* [EXCERPTED DATA]:
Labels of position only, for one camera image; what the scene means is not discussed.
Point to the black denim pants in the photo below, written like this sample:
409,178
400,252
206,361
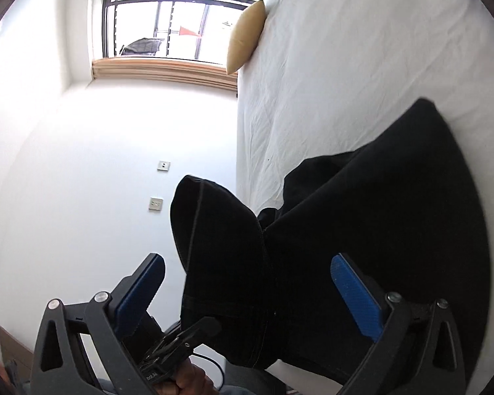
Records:
403,208

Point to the orange beige curtain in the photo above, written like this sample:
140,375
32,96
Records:
168,70

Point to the left hand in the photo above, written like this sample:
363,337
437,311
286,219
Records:
188,380

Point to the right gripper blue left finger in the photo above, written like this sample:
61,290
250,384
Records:
131,297

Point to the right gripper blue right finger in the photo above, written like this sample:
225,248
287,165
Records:
363,302

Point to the white wall socket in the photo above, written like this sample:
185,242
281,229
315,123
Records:
163,166

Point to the beige wall switch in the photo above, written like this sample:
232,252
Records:
155,204

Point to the yellow cushion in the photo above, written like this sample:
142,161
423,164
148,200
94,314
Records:
245,36

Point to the white bed sheet mattress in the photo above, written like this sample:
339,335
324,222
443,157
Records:
329,76

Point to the black framed window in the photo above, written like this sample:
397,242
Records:
193,30

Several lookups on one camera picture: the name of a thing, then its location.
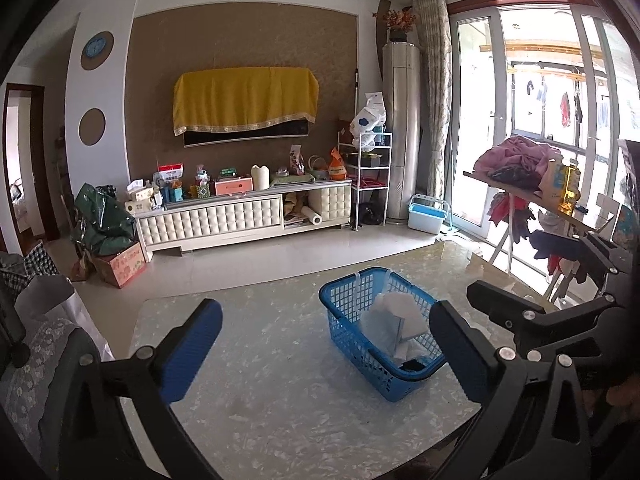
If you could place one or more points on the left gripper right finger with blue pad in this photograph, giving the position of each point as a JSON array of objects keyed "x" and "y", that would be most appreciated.
[{"x": 532, "y": 422}]

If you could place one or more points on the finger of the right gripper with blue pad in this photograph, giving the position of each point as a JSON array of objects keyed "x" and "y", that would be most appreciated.
[
  {"x": 528, "y": 322},
  {"x": 589, "y": 250}
]

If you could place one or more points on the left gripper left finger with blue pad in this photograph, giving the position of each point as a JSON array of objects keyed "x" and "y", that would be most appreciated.
[{"x": 113, "y": 419}]

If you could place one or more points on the white embossed paper towel stack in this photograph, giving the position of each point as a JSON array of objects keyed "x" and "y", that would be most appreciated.
[{"x": 405, "y": 311}]

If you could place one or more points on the light blue cloth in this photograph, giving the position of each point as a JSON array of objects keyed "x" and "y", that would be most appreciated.
[{"x": 380, "y": 329}]

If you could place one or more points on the wooden ironing board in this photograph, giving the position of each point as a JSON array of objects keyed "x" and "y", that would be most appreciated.
[{"x": 510, "y": 205}]

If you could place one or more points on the pink clothes pile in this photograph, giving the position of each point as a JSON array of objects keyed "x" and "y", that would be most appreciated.
[{"x": 517, "y": 161}]

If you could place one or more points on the cardboard box with print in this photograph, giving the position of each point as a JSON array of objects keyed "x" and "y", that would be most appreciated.
[{"x": 118, "y": 270}]

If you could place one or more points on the white tufted tv cabinet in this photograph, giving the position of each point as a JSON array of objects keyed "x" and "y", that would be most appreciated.
[{"x": 257, "y": 215}]

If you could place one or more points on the light blue storage bin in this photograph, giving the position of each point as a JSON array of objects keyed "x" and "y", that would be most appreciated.
[{"x": 427, "y": 214}]

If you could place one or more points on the green plastic bag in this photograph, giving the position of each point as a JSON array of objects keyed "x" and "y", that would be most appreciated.
[{"x": 104, "y": 226}]

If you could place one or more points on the blue plastic basket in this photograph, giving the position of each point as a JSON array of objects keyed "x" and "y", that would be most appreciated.
[{"x": 346, "y": 299}]

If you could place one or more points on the pink drawer box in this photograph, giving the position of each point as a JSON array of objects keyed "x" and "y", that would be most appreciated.
[{"x": 233, "y": 186}]

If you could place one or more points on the white paper towel roll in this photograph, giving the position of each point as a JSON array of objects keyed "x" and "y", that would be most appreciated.
[{"x": 313, "y": 217}]

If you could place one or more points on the white plastic jug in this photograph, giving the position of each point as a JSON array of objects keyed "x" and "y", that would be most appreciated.
[{"x": 260, "y": 177}]

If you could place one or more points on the white metal shelf rack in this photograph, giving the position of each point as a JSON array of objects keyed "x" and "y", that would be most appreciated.
[{"x": 369, "y": 172}]

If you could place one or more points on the orange snack bag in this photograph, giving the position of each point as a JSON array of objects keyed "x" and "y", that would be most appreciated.
[{"x": 336, "y": 169}]

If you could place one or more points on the white standing air conditioner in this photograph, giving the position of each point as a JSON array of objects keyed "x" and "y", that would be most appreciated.
[{"x": 401, "y": 93}]

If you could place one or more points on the beige patterned curtain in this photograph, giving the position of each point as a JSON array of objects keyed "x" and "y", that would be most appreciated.
[{"x": 433, "y": 29}]

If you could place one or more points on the yellow tv cover cloth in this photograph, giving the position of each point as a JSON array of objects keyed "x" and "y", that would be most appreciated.
[{"x": 239, "y": 99}]

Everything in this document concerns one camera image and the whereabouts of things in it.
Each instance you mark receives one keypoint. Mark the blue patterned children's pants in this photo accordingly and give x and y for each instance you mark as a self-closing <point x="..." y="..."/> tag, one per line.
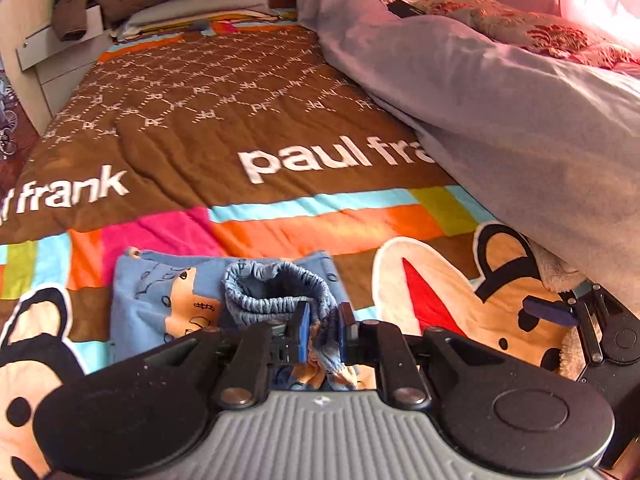
<point x="230" y="304"/>

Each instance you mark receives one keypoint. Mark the grey pillow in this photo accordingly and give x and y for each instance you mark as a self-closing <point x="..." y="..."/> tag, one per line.
<point x="173" y="9"/>

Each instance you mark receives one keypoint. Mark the colourful paul frank blanket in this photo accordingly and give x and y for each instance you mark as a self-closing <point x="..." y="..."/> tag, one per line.
<point x="178" y="155"/>

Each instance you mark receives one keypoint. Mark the black phone on duvet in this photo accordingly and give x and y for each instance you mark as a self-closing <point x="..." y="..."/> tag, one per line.
<point x="403" y="9"/>

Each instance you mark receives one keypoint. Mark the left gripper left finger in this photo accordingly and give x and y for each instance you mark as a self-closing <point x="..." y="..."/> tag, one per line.
<point x="263" y="348"/>

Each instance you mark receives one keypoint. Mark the grey duvet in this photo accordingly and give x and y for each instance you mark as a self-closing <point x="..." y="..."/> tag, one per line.
<point x="549" y="147"/>

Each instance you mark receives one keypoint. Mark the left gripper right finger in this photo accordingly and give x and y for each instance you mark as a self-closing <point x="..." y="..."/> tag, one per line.
<point x="382" y="346"/>

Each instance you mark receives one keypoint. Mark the red floral pillow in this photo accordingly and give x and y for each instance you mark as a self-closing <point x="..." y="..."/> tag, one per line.
<point x="539" y="33"/>

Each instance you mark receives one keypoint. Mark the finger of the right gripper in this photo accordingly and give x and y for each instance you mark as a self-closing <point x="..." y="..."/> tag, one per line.
<point x="556" y="312"/>

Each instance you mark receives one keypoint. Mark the white bedside table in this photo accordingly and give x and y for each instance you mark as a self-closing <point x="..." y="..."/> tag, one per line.
<point x="61" y="65"/>

* [TASK STATEMENT]: What's needed is every record restated exactly, pictures excluded.

* [EXERCISE ANSWER]:
Labels of position only, for one camera image; what the scene means is not discussed.
Point to the black denim pants in the photo below, written like this sample:
409,178
400,252
206,361
Records:
403,208

Point to the orange beige curtain in the photo above, written like this sample:
140,375
32,96
Records:
168,70

Point to the left hand in the photo above, written like this sample:
363,337
437,311
286,219
Records:
188,380

Point to the right gripper blue left finger in the photo above, written like this sample:
61,290
250,384
Records:
131,297

Point to the right gripper blue right finger in the photo above, written like this sample:
225,248
287,165
Records:
363,302

Point to the white wall socket in the photo above, written like this sample:
185,242
281,229
315,123
Records:
163,166

Point to the beige wall switch in the photo above, written like this sample:
232,252
Records:
155,204

Point to the yellow cushion in the photo above, written like this sample:
142,161
423,164
148,200
94,314
Records:
245,36

Point to the white bed sheet mattress in the photo above, written like this sample:
339,335
324,222
443,157
Records:
329,76

Point to the black framed window in the photo above, written like this sample:
397,242
Records:
193,30

Several lookups on one camera picture: the name of a thing, then its location.
If you could place one or more points on the left gripper right finger with blue pad in this photograph, giving the position of each point as a JSON array of objects keyed "x" and "y", that would be most appreciated.
[{"x": 532, "y": 422}]

If you could place one or more points on the finger of the right gripper with blue pad in this photograph, giving the position of each point as a JSON array of objects keyed "x" and "y", that would be most appreciated.
[
  {"x": 528, "y": 322},
  {"x": 589, "y": 250}
]

If you could place one or more points on the left gripper left finger with blue pad in this photograph, giving the position of each point as a JSON array of objects keyed "x" and "y", that would be most appreciated.
[{"x": 113, "y": 419}]

If you could place one or more points on the white embossed paper towel stack in this photograph, giving the position of each point as a JSON array of objects keyed "x" and "y", that would be most appreciated.
[{"x": 405, "y": 311}]

If you could place one or more points on the light blue cloth in this photograph, giving the position of each point as a JSON array of objects keyed "x" and "y", that would be most appreciated.
[{"x": 380, "y": 329}]

If you could place one or more points on the wooden ironing board in this photograph, giving the position of each point as a JSON array of objects keyed "x" and "y", that would be most appreciated.
[{"x": 510, "y": 205}]

If you could place one or more points on the pink clothes pile in this photograph, giving the position of each point as a JSON array of objects keyed "x" and "y", that would be most appreciated.
[{"x": 517, "y": 161}]

If you could place one or more points on the cardboard box with print in this photograph, giving the position of each point as a JSON array of objects keyed "x" and "y", that would be most appreciated.
[{"x": 118, "y": 270}]

If you could place one or more points on the white tufted tv cabinet in this photograph, giving the position of each point as a JSON array of objects keyed "x" and "y", that would be most appreciated.
[{"x": 257, "y": 215}]

If you could place one or more points on the light blue storage bin in this photograph, giving the position of each point as a JSON array of objects keyed "x" and "y", that would be most appreciated.
[{"x": 427, "y": 214}]

If you could place one or more points on the green plastic bag in this photograph, giving the position of each point as a JSON array of objects keyed "x" and "y", that would be most appreciated.
[{"x": 104, "y": 226}]

If you could place one or more points on the blue plastic basket in this photograph, giving the position of each point as a JSON array of objects keyed "x" and "y", that would be most appreciated.
[{"x": 346, "y": 299}]

If you could place one or more points on the pink drawer box in this photograph, giving the position of each point as a JSON array of objects keyed "x" and "y", that would be most appreciated.
[{"x": 233, "y": 186}]

If you could place one or more points on the white paper towel roll in this photograph, giving the position of each point as a JSON array of objects keyed "x" and "y", that would be most appreciated.
[{"x": 313, "y": 217}]

If you could place one or more points on the white plastic jug in this photograph, giving the position of each point as a JSON array of objects keyed "x" and "y", that would be most appreciated.
[{"x": 260, "y": 177}]

If you could place one or more points on the white metal shelf rack in this photograph, giving the position of each point as a JSON array of objects keyed "x" and "y", that would be most appreciated.
[{"x": 369, "y": 172}]

If you could place one or more points on the orange snack bag in this photograph, giving the position of each point as a JSON array of objects keyed "x" and "y", that would be most appreciated.
[{"x": 336, "y": 169}]

If you could place one or more points on the white standing air conditioner in this photograph, giving the position of each point as a JSON array of objects keyed "x" and "y", that would be most appreciated.
[{"x": 401, "y": 93}]

If you could place one or more points on the beige patterned curtain in this photograph, giving the position of each point as a JSON array of objects keyed "x" and "y", that would be most appreciated.
[{"x": 433, "y": 29}]

If you could place one or more points on the yellow tv cover cloth in this photograph, giving the position of each point as a JSON array of objects keyed "x" and "y", that would be most appreciated.
[{"x": 239, "y": 99}]

Everything in this document concerns one camera image and the whereabouts of things in it.
Each instance you mark receives one keypoint. Mark the blue patterned children's pants in this photo accordingly and give x and y for each instance you mark as a self-closing <point x="..." y="..."/> tag, one per line.
<point x="230" y="304"/>

Each instance you mark receives one keypoint. Mark the grey pillow in this photo accordingly and give x and y for each instance you mark as a self-closing <point x="..." y="..."/> tag, one per line.
<point x="173" y="9"/>

Each instance you mark receives one keypoint. Mark the colourful paul frank blanket in this photo accordingly and give x and y for each instance you mark as a self-closing <point x="..." y="..."/> tag, one per line.
<point x="178" y="155"/>

Each instance you mark receives one keypoint. Mark the black phone on duvet in this photo accordingly and give x and y for each instance you mark as a self-closing <point x="..." y="..."/> tag, one per line.
<point x="403" y="9"/>

Each instance you mark receives one keypoint. Mark the left gripper left finger in this photo accordingly and give x and y for each instance you mark as a self-closing <point x="..." y="..."/> tag, one per line.
<point x="263" y="348"/>

Each instance you mark receives one keypoint. Mark the grey duvet in this photo accordingly and give x and y for each instance you mark as a self-closing <point x="..." y="..."/> tag, one per line.
<point x="549" y="147"/>

Each instance you mark receives one keypoint. Mark the left gripper right finger in this photo accordingly and give x and y for each instance you mark as a self-closing <point x="..." y="..."/> tag, one per line.
<point x="382" y="346"/>

Each instance you mark receives one keypoint. Mark the red floral pillow in this photo accordingly and give x and y for each instance you mark as a self-closing <point x="..." y="..."/> tag, one per line.
<point x="539" y="33"/>

Each instance you mark receives one keypoint. Mark the finger of the right gripper in this photo accordingly and give x and y for each instance you mark as a self-closing <point x="..." y="..."/> tag, one per line.
<point x="556" y="312"/>

Each instance you mark receives one keypoint. Mark the white bedside table in this photo accordingly and give x and y for each instance you mark as a self-closing <point x="..." y="..."/> tag, one per line.
<point x="61" y="65"/>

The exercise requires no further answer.